Exercise brief. The lines to reproduce from the material below are those from the one containing "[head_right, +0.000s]" through the one containing "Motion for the", both included; write them out exactly and add nothing.

Source data.
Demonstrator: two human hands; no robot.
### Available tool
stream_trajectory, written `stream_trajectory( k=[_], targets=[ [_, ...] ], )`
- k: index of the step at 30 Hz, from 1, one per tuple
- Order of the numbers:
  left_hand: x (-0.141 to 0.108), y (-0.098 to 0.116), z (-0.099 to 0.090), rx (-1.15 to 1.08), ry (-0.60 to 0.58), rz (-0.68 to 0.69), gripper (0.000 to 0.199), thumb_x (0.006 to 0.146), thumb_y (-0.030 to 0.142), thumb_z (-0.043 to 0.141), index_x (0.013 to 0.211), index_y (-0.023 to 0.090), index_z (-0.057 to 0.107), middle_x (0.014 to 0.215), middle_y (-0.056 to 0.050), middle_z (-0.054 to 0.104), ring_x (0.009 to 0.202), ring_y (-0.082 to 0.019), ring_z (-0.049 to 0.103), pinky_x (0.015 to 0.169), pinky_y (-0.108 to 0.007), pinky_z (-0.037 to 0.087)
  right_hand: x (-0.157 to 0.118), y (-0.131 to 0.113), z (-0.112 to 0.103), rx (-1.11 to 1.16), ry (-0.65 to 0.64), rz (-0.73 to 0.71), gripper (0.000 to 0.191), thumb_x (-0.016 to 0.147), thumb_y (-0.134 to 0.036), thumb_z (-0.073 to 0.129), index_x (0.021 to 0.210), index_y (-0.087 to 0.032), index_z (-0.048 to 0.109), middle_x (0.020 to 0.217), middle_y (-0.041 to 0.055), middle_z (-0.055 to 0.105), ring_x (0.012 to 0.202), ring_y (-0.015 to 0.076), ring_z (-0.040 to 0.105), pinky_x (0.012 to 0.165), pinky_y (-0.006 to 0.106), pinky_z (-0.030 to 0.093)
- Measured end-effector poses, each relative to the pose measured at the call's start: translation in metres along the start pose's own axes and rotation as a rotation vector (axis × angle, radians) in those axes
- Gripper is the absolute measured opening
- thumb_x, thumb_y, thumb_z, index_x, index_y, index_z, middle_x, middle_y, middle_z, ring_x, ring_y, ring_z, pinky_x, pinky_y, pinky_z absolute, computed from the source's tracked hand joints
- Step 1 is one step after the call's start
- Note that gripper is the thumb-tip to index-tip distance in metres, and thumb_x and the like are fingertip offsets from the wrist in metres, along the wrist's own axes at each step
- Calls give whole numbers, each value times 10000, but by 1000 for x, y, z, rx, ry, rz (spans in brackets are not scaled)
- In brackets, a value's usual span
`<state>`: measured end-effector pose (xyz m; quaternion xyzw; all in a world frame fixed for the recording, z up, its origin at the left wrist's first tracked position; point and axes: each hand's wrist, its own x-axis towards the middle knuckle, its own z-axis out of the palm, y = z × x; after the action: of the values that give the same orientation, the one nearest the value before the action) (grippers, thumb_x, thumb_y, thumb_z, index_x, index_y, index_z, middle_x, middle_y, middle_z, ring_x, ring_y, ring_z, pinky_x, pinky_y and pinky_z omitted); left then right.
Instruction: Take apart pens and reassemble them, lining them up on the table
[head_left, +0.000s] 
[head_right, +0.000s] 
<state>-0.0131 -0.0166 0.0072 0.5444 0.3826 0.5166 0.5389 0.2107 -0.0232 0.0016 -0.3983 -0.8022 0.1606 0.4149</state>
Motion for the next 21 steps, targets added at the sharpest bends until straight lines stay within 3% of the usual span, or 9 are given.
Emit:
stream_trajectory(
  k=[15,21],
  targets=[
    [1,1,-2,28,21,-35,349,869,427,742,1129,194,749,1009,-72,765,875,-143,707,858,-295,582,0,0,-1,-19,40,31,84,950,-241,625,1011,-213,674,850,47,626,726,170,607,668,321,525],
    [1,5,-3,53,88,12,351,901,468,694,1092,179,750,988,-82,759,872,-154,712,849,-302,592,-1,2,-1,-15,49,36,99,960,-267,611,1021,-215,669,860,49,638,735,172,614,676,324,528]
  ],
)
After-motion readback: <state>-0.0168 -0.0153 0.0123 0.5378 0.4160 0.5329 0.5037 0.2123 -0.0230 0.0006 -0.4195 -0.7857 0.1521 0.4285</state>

Answer area.
[head_right, +0.000s] 
<state>-0.0131 -0.0166 0.0072 0.5444 0.3826 0.5166 0.5389 0.2107 -0.0232 0.0016 -0.3983 -0.8022 0.1606 0.4149</state>
Motion for the next 21 steps, targets added at the sharpest bends until straight lines stay within 3% of the usual span, or 9 are given.

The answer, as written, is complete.